The next morning he woke up confused and paranoid with no memory of me or the previous night. He hurried away and later texted me in a very worried manner asking if we had done anything together the night before. I assured him we hadn’t. When I found him on facebook, I realized he had a serious girlfriend.
It hit me then how close I had come to really hurting him, and I wonder if I had been more drunk, or if I had wanted him a little more, if the outcome wouldn’t maybe have been the worse one. After all, I had made my decision for selfish reasons, simply because sex with drunk people sucks, I don’t like the high risk of being someone’s regret when they wake up sober, and I didn’t actually like him that much. Issues of consent didn’t really cross my mind until the next day.
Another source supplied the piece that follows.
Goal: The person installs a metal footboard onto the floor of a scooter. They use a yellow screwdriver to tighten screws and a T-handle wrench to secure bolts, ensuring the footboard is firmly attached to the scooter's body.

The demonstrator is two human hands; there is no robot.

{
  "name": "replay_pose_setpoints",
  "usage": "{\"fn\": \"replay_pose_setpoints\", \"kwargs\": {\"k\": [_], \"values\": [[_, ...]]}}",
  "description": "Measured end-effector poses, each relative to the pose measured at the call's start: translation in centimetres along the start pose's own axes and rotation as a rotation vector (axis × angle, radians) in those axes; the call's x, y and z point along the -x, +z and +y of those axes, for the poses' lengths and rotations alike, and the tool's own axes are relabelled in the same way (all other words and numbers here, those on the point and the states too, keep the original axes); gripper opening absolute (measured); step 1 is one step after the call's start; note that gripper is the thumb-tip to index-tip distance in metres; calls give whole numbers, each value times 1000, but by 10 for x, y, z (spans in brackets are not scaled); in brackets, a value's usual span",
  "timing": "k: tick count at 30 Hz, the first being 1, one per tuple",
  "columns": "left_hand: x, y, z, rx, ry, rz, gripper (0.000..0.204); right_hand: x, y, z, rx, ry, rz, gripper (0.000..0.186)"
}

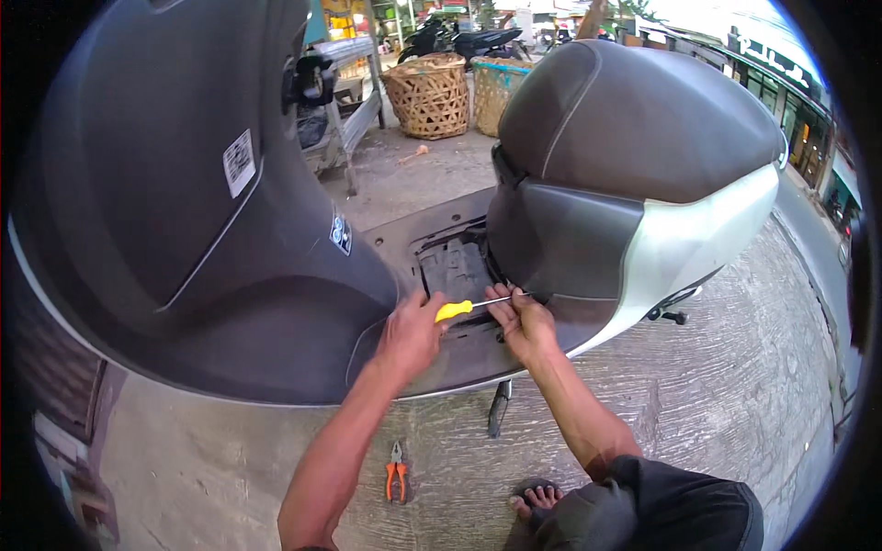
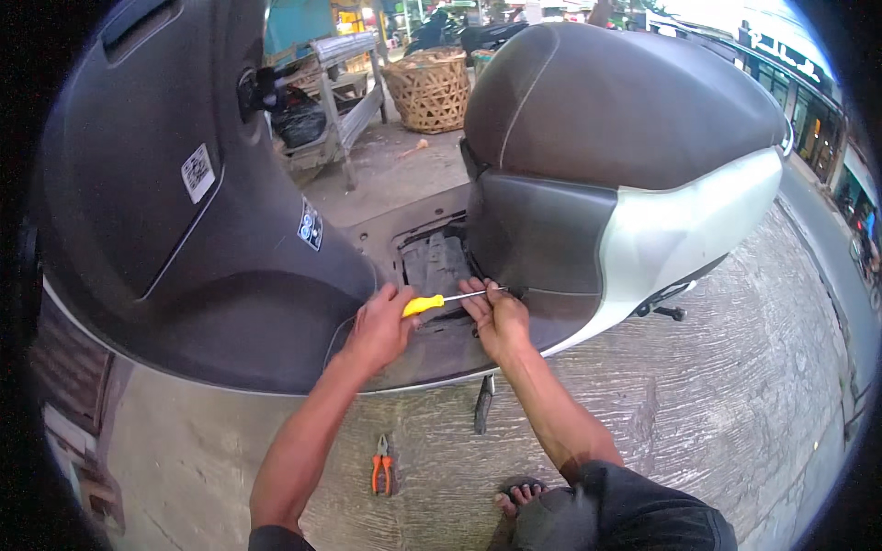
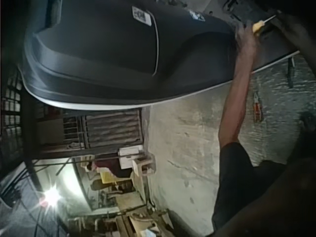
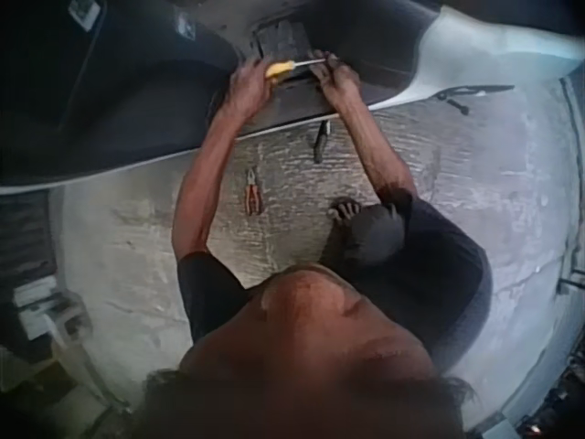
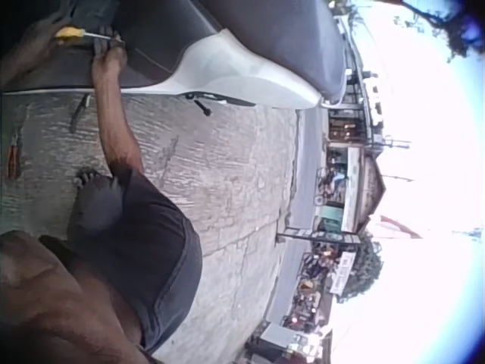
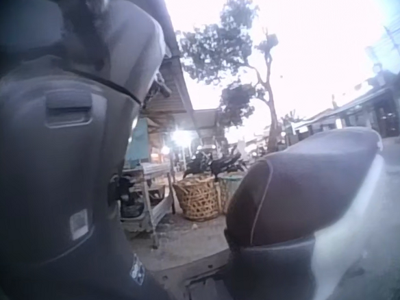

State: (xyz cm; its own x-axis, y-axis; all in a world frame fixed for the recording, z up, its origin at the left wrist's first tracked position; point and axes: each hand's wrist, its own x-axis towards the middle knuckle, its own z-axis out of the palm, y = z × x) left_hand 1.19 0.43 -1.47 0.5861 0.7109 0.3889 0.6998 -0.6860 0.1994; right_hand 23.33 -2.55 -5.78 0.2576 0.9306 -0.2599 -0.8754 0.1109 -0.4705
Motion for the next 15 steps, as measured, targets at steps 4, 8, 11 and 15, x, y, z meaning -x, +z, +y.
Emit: {"fn": "replay_pose_setpoints", "kwargs": {"k": [4, 8, 11, 15], "values": [[-19, -11, -23, 699, -457, -659, 45, 2, 8, -3, 44, -4, 7, 24], [-10, 4, -16, 306, -251, -245, 37, -2, 5, 0, 95, 18, -6, 22], [9, 24, -3, 139, -33, 200, 25, -5, 5, 0, 108, -17, 2, 23], [-4, 34, -34, 519, -234, -47, 34, -5, 10, 0, 126, -4, 7, 20]]}}
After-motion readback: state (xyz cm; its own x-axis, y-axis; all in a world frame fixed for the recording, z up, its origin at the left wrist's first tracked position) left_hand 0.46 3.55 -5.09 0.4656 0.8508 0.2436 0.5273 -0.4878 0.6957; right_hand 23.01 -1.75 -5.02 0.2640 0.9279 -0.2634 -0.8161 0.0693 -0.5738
There are other iffy moments like that where I’m not as sure that I ended up doing the right thing. It’s hard to know. When I think of the guys who have taken advantage of my female friends or made them feel uncomfortable, I bet over half of them don’t know they have, because no one ever said anything. Girls aren’t the only ones who struggle to find the words to say no. Men also go along with something they don’t particularly want to when they’re under pressure and given no real time to think. Alcohol certainly doesn’t simplify things.
In case you’re getting worried about where I’m going with this: harassment and assault happens disproportionately to women. No one in their right mind disputes that. Discrepancies in physical strength makes the risk terrifyingly higher for women. It’s a physical fact.
What I’m trying to say is that, even so, it’s not a black and white issue. I am not only a victim; I’ve been on both sides. In that college story above, I teetered on the edge of something that could legit have qualified as rape (and I remember this often when angry voices call for the blood of men who claimed they didn’t realize how drunk she was).
Because harassment is so normalized, I had to learn the hard way what manipulation, coercion, and harassment look like on the receiving end, often realizing only in hindsight that, hey, that was really not ok. I had to learn the hard way how to express myself clearly enough to get my feelings across; learn to let go of subtle communication that, more often than not, digs a deeper hole.
But I also had to learn the hard way what manipulation, coercion, and harassment look like on the perpetrating end, again often recognizing it only in hindsight. And I had to learn the hard way how to read the subtle hints of someone who feels uncomfortable.
We don’t have enough conversations about consent. We barely cover basic sex ed in schools. Most harassers are not terrible people. They’re just people who weren’t really thinking. People who have never really thought it through. I think this goes for most situations in which people hurt each other. We get stuck in our own perspective and forget to take notice of the other.
Sex is a great thing, and few people are actually looking to hurt somebody else over it, so lets talk about it. Moreover, lets talk to kids about it. It’s better to address it before it’s relevant, so they can have some information and tips before running amok on each other.
Maybe then we wouldn’t have to learn the hard way as often.